**TASK DIRECTIONS:** Take the line with "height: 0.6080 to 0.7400" and every line after it in the data. Transcribe them exactly, through the last.
===== PROVIDED MATERIAL
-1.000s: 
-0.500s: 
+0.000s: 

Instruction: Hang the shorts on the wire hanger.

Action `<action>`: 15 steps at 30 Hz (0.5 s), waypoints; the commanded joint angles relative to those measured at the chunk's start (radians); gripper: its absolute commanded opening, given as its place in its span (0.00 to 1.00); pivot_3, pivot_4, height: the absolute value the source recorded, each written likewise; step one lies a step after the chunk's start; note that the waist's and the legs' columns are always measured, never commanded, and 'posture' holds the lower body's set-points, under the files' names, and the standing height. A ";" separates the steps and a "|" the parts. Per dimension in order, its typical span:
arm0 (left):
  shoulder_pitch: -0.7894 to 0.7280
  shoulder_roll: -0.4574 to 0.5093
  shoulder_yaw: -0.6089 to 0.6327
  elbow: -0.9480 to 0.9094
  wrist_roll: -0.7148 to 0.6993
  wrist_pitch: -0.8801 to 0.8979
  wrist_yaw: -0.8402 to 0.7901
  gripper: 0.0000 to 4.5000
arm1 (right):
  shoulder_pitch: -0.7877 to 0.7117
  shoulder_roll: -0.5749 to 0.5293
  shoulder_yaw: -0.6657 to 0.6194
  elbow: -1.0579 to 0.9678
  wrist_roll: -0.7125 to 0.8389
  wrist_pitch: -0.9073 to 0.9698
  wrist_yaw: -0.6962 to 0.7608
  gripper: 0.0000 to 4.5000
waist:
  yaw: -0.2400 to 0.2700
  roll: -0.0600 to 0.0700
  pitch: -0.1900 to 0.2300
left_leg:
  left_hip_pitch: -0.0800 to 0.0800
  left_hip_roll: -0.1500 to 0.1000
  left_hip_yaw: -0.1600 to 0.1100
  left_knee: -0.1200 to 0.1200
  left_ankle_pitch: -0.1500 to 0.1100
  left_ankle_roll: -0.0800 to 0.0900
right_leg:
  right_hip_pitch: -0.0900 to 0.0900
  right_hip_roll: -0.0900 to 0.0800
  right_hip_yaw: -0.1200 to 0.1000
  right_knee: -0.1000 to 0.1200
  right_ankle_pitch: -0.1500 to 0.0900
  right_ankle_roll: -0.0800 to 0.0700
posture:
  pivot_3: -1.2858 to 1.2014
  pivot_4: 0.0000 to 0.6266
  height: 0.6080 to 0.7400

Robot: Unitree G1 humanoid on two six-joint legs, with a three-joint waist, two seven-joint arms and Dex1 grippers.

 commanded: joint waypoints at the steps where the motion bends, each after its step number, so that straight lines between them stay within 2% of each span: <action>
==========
**ANSWER TO THE PROBLEM:**
  height: 0.6080 to 0.7400

Robot: Unitree G1 humanoid on two six-joint legs, with a three-joint waist, two seven-joint arms and Dex1 grippers.

 commanded: joint waypoints at the steps where the motion bends, each after its step number, so that straight lines between them stay within 2% of each span: <action>

Now the answer is complete.